TASK DETAILS - Without including any pictures, copy every line below exactly.
'''
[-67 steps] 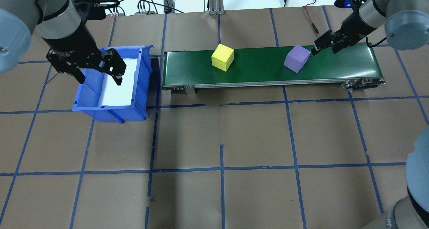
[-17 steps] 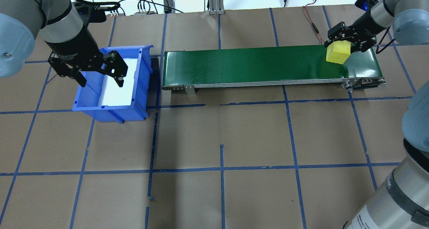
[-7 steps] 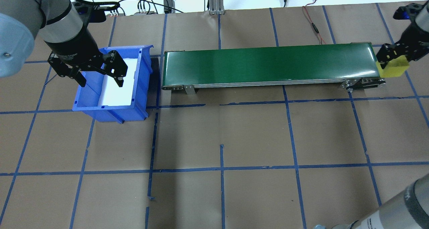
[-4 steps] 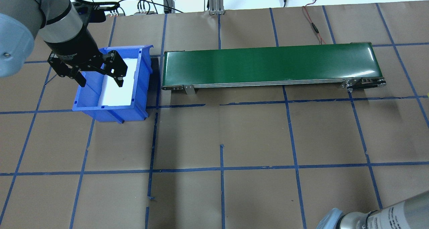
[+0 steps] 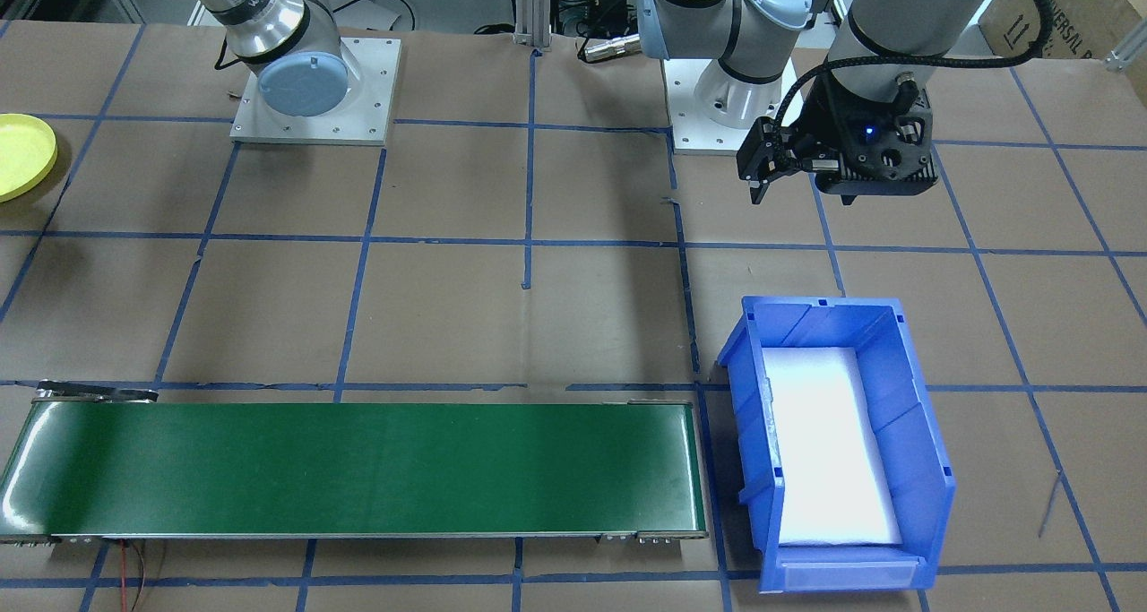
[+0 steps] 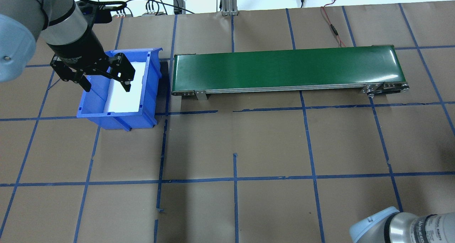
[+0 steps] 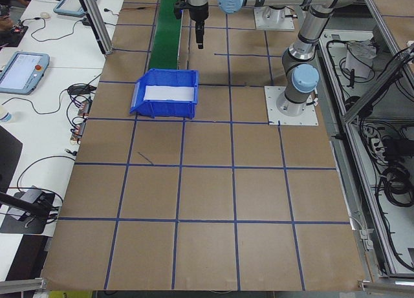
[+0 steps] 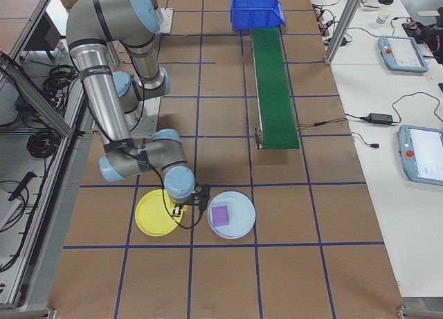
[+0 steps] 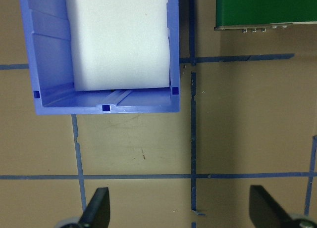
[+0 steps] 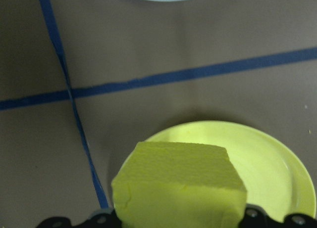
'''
EXPECTED ANSWER -
[-67 steps] 
[-17 steps] 
[-7 steps] 
[-4 steps] 
[+0 steps] 
[+0 steps] 
[+0 steps] 
[+0 steps] 
[+0 steps] 
[+0 steps] 

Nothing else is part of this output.